Re: How to get an error message from Elastisch?

lawrence . krubner Thu, 05 Oct 2017 08:30:37 -0700

This problem has become much stranger. Really, I thought I was developing 
some intuitions about how to write Clojure code, but everything about this 
seems counter-intuitive.


When the app starts, it seems to be broken, doing one write per second to 
ElasticSearch (on AWS). Then I get an error, and the error seems to fix the 
app, which then starts to make about 15,000 writes a minute to 
ElasticSearch. The error is a retry attempt reported from either Apache 
Commons HTTP or from Elastish, which is the library I'm using to connect to 
ElasticSearch.

I am not sure that anyone can help me with this, but I'll share some 
details in case anyone has run into this before. 

I'm moving 1.2 million records from MySQL to ElasticSearch (it's actually 4 
million documents that aggregate down to 1.2 million). I'm using 
DurableQueue to move the records from one transformation to another, 
denormalizing the data into the format that the frontend needs. I use 3 
queues to move through our 3 transformations. I've also a function that 
runs in the background and every 30 seconds it prints out some facts about 
my app, to give me a rough idea of what is going on. I use the (stats) 
function provided by DurableQueue to see how the 3 queues are doing.  So 
after 4 or 5 minutes, I see this block of information: 

Resource usage:  Memory in use (percentage/used/max-heap): ("87%" "3131M" 
"3568M")

CPU usage (how-many-cpu's/load-average):  [4 3.88]

Free memory in jvm: [444474424])

Stats about from-mysql-to-tables-queue:  {message {:num-slabs 1, 
:num-active-slabs 1, :enqueued 236358, :retried 0, :completed 236358, 
:in-progress -1}})
}

Stats about from-tables-to-topics-queue: {:num-slabs 1, :num-active-slabs 
1, :enqueued 45731, :retried  0, :completed 45729, :in-progress 1}}
 
Stats about the from-topics-to-persistence-queue:  {message {:num-slabs 1, 
:num-active-slabs 1, :enqueued 766, :retried 0, :completed 737, 
:in-progress 20}})

This final queue is moving at a glacial speed until I get these errors: 


Oct 04, 2017 10:27:35 PM org.apache.http.impl.client.DefaultHttpClient 
tryConnect
INFO: Retrying connect to 
{s}->https://search-samedayes01-ntsdht7rqwesdu.us-east-1.es.amazonaws.com:443

Oct 04, 2017 10:27:35 PM org.apache.http.impl.client.DefaultHttpClient 
tryConnect
INFO: I/O exception (java.net.SocketException) caught when connecting to 
{s}->https://search-samedayes01-ntsdht7rqwesdu.us-east-1.es.amazonaws.com:443: 
Broken pipe (Write failed)

Oct 04, 2017 10:27:35 PM org.apache.http.impl.client.DefaultHttpClient 
tryConnect
INFO: Retrying connect to 
{s}->https://search-samedayes01-ntsdht7rqwesdu.us-east-1.es.amazonaws.com:443

Strangely, these errors seem to fix my app. After I get these errors, the 
app starts writing to ElasticSearch at about 15,000 records per minute. 

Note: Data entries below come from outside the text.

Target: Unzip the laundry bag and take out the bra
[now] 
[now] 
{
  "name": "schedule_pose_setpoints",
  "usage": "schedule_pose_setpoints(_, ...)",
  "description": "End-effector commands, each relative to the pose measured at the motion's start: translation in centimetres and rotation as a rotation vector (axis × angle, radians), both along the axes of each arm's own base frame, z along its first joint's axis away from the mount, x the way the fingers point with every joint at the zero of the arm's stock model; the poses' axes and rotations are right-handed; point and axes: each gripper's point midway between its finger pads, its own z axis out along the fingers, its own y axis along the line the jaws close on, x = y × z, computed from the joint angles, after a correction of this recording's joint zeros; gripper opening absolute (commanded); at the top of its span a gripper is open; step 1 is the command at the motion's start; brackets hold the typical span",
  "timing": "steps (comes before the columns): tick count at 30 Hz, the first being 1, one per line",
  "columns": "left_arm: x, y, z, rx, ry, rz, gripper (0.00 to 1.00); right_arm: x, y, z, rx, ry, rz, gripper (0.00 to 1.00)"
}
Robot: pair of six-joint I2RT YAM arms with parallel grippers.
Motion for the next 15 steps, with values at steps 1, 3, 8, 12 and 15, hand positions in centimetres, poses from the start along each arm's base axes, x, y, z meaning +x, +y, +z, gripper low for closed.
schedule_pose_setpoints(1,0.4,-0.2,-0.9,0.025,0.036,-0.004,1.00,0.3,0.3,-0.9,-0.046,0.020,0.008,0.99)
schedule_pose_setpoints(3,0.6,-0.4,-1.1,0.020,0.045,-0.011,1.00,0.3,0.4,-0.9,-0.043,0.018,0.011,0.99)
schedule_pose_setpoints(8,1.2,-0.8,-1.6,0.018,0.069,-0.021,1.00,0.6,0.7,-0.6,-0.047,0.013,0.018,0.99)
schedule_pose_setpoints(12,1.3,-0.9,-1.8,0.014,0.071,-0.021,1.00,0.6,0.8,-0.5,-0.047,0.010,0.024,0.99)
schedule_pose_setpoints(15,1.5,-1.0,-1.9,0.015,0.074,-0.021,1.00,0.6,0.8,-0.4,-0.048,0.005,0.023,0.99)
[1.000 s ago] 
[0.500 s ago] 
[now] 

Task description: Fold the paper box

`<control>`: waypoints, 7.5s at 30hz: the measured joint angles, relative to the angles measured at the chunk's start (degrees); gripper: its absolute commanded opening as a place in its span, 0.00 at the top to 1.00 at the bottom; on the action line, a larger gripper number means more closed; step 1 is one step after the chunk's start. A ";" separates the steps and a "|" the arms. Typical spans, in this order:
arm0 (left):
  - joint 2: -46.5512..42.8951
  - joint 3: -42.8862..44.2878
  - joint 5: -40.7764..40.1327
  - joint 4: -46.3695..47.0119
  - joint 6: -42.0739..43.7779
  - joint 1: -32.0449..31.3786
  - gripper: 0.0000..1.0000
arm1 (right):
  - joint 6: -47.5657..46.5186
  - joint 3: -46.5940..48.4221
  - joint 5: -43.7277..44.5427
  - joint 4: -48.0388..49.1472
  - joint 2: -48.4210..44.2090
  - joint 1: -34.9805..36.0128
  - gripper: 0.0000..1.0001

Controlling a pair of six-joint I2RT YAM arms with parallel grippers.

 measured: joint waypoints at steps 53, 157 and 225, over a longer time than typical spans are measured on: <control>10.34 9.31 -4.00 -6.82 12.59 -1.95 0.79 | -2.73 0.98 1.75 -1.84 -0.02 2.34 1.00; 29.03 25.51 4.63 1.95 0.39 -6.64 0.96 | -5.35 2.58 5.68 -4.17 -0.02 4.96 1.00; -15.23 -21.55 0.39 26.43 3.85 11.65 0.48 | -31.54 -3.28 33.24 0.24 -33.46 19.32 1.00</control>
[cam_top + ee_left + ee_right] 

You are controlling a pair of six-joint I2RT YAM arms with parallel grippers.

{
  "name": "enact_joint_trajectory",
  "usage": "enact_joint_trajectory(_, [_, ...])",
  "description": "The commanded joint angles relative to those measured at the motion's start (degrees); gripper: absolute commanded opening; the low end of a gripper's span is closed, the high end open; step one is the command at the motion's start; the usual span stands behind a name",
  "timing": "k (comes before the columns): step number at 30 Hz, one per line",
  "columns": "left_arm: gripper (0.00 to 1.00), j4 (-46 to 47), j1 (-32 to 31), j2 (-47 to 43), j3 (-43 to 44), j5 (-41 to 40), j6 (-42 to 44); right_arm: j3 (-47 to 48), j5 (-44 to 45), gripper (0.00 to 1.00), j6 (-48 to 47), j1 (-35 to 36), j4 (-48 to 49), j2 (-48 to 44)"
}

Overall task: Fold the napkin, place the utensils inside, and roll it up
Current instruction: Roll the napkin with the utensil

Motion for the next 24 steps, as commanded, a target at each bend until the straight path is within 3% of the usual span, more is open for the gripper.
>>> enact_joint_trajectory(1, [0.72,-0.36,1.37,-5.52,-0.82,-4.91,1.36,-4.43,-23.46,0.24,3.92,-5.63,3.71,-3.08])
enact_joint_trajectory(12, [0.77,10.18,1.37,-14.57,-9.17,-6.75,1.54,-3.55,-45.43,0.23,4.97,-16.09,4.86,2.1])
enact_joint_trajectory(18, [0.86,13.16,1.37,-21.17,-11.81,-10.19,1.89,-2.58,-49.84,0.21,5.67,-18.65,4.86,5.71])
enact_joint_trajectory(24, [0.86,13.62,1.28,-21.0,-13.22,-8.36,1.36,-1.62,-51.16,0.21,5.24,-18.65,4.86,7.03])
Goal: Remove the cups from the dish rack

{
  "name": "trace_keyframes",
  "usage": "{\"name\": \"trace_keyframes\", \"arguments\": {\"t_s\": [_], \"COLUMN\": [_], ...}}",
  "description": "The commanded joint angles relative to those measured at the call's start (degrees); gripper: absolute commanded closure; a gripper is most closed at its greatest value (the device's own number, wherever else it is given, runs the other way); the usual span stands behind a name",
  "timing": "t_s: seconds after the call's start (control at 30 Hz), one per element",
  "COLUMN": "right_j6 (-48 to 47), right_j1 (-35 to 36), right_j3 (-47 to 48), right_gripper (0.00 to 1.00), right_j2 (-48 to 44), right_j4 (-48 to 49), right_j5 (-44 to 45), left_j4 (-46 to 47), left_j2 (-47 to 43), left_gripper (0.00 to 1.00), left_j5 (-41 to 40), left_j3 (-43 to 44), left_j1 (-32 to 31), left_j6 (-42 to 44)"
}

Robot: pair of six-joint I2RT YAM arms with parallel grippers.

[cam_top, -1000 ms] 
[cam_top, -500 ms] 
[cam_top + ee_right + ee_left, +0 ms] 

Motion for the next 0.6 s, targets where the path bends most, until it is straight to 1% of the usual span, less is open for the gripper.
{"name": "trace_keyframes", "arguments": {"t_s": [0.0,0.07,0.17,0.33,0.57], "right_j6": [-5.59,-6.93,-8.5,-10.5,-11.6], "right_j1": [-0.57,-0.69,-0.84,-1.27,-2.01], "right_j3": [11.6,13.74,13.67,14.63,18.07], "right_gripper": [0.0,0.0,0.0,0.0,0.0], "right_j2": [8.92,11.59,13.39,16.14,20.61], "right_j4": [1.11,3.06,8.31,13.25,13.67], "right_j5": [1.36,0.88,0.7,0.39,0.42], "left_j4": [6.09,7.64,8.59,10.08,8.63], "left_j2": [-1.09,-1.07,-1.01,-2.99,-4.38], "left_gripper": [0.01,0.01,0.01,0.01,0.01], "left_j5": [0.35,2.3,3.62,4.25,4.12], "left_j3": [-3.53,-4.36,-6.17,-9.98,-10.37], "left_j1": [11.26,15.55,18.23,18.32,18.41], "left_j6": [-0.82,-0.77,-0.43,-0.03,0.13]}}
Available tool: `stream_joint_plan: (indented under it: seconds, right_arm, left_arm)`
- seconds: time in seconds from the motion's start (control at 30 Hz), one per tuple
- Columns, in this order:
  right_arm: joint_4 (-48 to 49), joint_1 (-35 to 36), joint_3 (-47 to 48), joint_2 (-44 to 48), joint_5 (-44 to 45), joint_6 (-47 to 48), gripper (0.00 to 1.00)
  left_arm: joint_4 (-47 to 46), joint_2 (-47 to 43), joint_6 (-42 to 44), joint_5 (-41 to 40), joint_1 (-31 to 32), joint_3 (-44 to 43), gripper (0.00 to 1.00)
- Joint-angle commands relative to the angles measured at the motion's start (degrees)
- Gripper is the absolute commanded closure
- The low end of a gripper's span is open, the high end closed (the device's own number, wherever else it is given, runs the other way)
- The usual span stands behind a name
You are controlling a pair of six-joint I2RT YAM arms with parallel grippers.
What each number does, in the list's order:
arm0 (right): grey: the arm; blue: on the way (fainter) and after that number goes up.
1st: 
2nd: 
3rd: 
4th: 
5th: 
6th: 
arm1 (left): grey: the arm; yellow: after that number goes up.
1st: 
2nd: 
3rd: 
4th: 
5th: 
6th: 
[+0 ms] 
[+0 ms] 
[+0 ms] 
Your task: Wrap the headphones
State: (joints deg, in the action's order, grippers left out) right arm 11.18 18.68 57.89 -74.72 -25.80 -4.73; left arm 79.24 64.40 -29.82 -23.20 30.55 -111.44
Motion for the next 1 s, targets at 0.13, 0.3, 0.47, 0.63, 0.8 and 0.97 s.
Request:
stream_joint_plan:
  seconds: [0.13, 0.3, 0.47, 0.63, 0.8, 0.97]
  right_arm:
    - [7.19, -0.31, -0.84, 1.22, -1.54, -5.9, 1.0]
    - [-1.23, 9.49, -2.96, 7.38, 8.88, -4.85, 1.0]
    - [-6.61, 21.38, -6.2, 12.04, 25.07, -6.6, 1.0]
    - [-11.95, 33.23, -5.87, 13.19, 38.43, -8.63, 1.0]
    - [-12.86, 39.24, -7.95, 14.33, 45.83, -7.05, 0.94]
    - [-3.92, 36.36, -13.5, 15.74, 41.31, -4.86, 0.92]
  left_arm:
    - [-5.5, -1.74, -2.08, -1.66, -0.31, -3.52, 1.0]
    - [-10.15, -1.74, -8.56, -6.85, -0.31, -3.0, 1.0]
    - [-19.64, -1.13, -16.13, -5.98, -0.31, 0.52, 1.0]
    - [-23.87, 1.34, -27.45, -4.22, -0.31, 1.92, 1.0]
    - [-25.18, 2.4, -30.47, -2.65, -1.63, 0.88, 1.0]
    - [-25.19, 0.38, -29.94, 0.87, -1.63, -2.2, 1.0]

A minute or two later I see:

Resource usage:  Memory in use (percentage/used/max-heap): ("62%" "2245M" 
"3568M")

CPU usage (how-many-cpu's/load-average):  [4 1.32]

Free memory in jvm: [611550400])

Stats about from-mysql-to-tables-queue:  {message {:num-slabs 1, 
:num-active-slabs 1, :enqueued 1156526, :retried 0, :completed 1156526, 
:in-progress 0}})

Stats about from-tables-to-topics-queue:  {message {:num-slabs 1, 
:num-active-slabs 1, :enqueued 59928, :retried 0, :completed 59928, 
:in-progress 0}})

Stats about the from-topics-to-persistence-queue:  {message {:num-slabs 1, 
:num-active-slabs 1, :enqueued 53222, :retried 0, :completed 53192, 
:in-progress 20}})


So memory use declines and the speed increases. 

It is possible that the java.net.SocketException is a red herring. It is 
possible that it shows up just when the app is done with most of the 
transformations, so of course memory use would go down and speed would go 
up. But I've run this several times and java.net.SocketException always 
shows up at the same time as the big increase in speed. 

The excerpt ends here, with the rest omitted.